Shurik’N ouvre son complet sur une gradation rythmique : « Fiers (1 syllabe), passionnés (3 syllabes), prêts à tout (3 syllabes), sauf plier les genoux (6 syllabes) » ; il montre qu’à la même manière des soldats spartiates, il mène avec ses acolytes une lutte pour défendre leurs valeurs et pour rester fidèle à leur propre vision du rap. Dans cette continuité, Shu illustre son groupe comme : « Six mecs anodins, vaillants Paladins, six tueurs furtifs à l’esprit vif comme Aladin » ; autrement dit, grâce à leur simplicité ils sont tels des chevaliers possédant la vivacité d’Aladin qui serait la clef de leur succès pour traverser les générations.

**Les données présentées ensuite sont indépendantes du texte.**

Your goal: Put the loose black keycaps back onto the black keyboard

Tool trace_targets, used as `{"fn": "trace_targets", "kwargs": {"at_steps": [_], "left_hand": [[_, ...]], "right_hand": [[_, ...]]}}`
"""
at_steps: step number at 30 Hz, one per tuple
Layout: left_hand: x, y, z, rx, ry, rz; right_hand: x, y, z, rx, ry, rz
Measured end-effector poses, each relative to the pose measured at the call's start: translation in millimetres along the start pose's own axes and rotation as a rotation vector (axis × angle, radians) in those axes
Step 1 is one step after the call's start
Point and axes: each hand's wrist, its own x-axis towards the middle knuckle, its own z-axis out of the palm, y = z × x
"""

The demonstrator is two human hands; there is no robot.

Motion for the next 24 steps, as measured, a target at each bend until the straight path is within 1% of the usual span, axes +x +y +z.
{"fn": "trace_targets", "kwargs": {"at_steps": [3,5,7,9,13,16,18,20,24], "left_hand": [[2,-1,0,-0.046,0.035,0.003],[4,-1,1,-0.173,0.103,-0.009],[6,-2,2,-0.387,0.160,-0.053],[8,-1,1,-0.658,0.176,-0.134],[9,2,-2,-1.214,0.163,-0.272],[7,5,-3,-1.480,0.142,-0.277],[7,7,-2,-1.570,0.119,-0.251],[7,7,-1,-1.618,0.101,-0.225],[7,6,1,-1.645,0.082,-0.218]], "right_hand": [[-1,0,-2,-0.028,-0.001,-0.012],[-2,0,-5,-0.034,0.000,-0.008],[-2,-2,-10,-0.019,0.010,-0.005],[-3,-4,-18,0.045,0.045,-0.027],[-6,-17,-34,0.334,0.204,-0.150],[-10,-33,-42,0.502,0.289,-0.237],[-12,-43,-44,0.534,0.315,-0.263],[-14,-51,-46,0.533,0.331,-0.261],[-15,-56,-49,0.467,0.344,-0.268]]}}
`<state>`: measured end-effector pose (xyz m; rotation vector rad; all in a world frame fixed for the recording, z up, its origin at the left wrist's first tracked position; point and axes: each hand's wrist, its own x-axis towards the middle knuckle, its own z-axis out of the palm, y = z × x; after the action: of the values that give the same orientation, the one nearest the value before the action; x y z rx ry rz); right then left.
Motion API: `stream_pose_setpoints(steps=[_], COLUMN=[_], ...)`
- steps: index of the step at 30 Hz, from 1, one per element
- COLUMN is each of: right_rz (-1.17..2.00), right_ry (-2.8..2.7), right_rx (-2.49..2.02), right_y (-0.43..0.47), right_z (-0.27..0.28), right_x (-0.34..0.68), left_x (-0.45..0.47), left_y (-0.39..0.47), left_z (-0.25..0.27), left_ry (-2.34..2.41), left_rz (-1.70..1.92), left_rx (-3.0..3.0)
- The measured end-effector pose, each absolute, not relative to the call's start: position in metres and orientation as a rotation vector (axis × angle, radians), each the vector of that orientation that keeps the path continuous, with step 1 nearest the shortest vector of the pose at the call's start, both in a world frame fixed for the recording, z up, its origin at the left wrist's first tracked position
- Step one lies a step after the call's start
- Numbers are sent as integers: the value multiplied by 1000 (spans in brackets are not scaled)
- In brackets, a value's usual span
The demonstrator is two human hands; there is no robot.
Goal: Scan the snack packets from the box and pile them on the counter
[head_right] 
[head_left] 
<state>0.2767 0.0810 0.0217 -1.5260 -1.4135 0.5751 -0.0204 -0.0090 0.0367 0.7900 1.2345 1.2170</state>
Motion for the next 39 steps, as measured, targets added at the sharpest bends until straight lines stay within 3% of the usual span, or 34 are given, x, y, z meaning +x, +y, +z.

Pourtant « Et le temps a filé, nous pris dans ses filets, ballotés entre drames persos et cris de nouveaux nés, entre furieux assauts, et repos du guerrier » : Shurik’N l’avoue, le temps a finit par les rattraper, autant péjorativement que méliorativement, ils ont connus des drames et ont fondés des familles prenant ainsi du recul par rapport à leurs anciens modes de vie mouvementés. Il fait également référence au départ de Freeman : « En plein cœur d’une bataille un jour l’un de nous s’est écroulé, qu’il en soit ainsi, rien n’est éternel » ; avec un petit tacle envers ce dernier qui aurait ouvertement critiqué les membres du groupe : « La félonie guette le détour de chaque ruelle » ; la traîtrise est partout et quand on l’attend pas. Shu finira son couplet comme il l’a commencé avec l’esprit du spartiate puisque pour lui le rap, leurs plumes et leurs textes : « C’est notre bushido » ; c’est leur voie en tant que guerrier qu’ils suivent « entre sourire et larme » pour « servir la rime ultime jusqu’à ce que la mort nous désarme ».

 

 

Akhenaton pose immédiatement les bases : « Dans ces jours les plus tragiques, on a jamais perdu la foi cédant à la panique, on préserve l’éthique, ça s’entend dans les titres » ; ils sont toujours restés égaux à leur musique sans oublier la sagesse et la lucidité de leurs propos. Tout comme Shurik’N, il rappelle que le temps passe et n’attend personne : « Il faut savoir qu’on partira tous sans laisser de traces, du moins physiquement » ; dans cette même optique Gautama Bouddha disait « Le temps est un grand maître, le malheur, c’est qu’il tue ses élèves ». Au final pour Akhenaton, face à Dieu ils seront : « égaux devant la mort » puisque « Le Vieux se fout pas mal de nos cinquante disques d’or ». C’est ensuite par une très belle personnification qu’Akhenaton illustre le vent s’exclamer et le chant souffler : « Il te dira le vent, il soufflera le chant » ; c’est également un double hypallage étant donné que le vent n’est pas adapter à la parole, vise versa pour le chant et le souffle. « Fallait pas se frotter à Benkei et Minamoto » : qui sont deux grands samouraïs japonais auxquels Akhenaton et Shurik’N se compare souvent, d’où le morceau au titre éponyme dans Arts Martiens.

 

Il y a énormément de nostalgie dans ce morceau : « C’est vrai l’histoire est belle, parce qu’on l’écrit ensemble » ou « Tu pourras dire : « Putain le rap mais qu’est-ce qu’ils l’ont aimés » ». C’est à travers l’esprit du spartiate qu’ils prennent plaisir à se souvenir de tout le chemin qu’ils ont parcouru ensemble et en dépit de toutes les tempêtes. L’unité est le mot d’ordre de ce groupe et quoi qu’il arrive, ils seront toujours là : « Tu nous trouveras toujours là, droits, au bout de ce défilé ».